Photograph by David Liittschwager, National Geographic
Published February 18, 2011
Walking up the sweltering, steep slopes of Mo‘orea’s gray volcanic peaks, the lumbering banyan trees, bursts of pink blooms, and iconic views of the South Pacific can mesmerize. But if you stop to catch your breath and glance down, a whole new set of wonders reveals itself at your feet.
There, at ankle level, meticulously stacked, moss-shrouded stone blocks outline an ancient way of life on the forest floor.
These are the marae of Mo‘orea, and while now weathered and overgrown, they once were temples—sometimes covering 4,000 square feet (370 square meters)—where the island’s original settlers, the Maohi, came to pray to gods, pay respect to chiefs, and meet on tribal matters.
Much of what the marae stood for has faded over the years, replaced by European and Christian institutions. But archaeologists are taking a closer look at these well-worn platforms and, in doing so, are digging deeper into the island’s history.
One of best-restored and most-studied marae sits in ‘Opunohu Valley, up the slope from the bay where Captain James Cook anchored during the mid-18th century. Cook was considered an “enlightened voyager,” spending more time than his predecessors interacting with the locals. Indeed, Cook’s stories of Tahiti and the surrounding Society Islands, including Mo‘orea, shaped the European concept of the “noble savage.”

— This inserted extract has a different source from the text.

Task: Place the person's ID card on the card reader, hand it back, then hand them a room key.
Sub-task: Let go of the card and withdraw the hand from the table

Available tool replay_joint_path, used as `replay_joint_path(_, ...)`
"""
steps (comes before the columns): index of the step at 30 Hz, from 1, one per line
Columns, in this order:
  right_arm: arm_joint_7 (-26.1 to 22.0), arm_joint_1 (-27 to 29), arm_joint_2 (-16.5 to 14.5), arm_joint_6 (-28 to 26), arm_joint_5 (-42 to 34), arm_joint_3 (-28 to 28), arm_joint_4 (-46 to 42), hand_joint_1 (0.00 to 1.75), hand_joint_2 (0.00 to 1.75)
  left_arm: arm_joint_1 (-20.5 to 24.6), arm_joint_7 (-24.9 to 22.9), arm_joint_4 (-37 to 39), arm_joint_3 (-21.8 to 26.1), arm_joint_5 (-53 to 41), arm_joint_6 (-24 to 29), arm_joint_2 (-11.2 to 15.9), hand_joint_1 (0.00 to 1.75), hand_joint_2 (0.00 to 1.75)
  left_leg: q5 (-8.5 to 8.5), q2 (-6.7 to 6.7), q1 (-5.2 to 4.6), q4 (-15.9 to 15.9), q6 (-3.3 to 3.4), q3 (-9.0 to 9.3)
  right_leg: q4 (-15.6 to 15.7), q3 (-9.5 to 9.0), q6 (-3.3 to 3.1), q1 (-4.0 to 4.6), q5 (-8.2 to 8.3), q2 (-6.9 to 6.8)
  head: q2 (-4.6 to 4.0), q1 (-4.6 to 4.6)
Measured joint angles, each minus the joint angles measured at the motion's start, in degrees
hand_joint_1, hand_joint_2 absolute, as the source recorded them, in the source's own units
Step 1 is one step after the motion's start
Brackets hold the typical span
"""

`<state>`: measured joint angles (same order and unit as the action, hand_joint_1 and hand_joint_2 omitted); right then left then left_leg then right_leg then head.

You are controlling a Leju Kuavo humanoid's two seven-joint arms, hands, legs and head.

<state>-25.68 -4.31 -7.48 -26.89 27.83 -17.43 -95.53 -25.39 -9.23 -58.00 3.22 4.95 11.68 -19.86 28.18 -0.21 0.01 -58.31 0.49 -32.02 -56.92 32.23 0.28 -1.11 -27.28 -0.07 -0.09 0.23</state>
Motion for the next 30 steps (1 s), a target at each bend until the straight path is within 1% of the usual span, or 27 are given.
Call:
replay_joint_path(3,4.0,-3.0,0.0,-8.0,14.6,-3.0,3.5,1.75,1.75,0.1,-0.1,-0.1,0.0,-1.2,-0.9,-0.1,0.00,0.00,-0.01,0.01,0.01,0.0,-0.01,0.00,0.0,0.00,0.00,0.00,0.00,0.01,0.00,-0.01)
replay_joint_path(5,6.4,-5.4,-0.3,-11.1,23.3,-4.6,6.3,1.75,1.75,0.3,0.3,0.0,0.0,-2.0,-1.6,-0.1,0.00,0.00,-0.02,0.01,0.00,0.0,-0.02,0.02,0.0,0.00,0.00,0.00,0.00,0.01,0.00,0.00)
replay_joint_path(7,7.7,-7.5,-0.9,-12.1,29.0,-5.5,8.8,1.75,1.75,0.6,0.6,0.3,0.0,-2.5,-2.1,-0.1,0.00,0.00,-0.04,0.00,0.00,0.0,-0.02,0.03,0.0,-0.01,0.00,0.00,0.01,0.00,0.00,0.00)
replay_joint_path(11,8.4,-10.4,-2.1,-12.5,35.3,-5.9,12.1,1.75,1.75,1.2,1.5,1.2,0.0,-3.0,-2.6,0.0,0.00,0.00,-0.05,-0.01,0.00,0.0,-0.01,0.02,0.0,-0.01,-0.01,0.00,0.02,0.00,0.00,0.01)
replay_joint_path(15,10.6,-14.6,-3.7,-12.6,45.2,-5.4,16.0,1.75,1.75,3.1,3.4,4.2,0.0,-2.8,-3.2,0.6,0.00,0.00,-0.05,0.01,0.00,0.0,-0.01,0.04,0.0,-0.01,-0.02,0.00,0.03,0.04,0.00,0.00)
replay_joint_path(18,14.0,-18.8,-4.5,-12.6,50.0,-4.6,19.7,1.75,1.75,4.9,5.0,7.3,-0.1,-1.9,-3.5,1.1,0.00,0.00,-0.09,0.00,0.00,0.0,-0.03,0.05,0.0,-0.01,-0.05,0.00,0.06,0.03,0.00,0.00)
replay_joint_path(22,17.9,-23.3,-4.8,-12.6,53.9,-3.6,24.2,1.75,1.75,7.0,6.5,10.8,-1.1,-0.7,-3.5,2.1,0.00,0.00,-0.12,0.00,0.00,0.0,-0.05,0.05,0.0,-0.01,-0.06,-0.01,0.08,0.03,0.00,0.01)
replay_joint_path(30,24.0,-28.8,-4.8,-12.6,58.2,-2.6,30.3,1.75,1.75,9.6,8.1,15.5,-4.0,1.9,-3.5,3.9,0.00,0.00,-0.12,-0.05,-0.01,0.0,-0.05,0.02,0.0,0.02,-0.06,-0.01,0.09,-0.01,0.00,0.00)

When Cook and other European explorers arrived in this part of the world, there may have been anywhere from 6,000 to 40,000 people living on Mo‘orea in complex chiefdoms. It was a culture that expressed itself economically, socially, and religiously at the marae sites, but also through its use and management of the island’s natural resources.
Illustration by Stephen Rountree.
Stake in the Ground
The earliest evidence of humans on Mo‘orea dates back 1,200 years. Those intrepid Polynesian pioneers brought roots and seed stock for breadfruit, Tahitian chestnut, taro, and other introduced species that helped them establish homes and gardens along the coast.
Coastal marae were built, but structures don’t appear in Mo‘orea’s valleys until after 1350, when the population started to spread from the coastline into the mountains, according to Jennifer Kahn, associate archaeologist at the Bishop Museum in Honolulu. She has been coming to Mo‘orea for decades to dig for clues to the past.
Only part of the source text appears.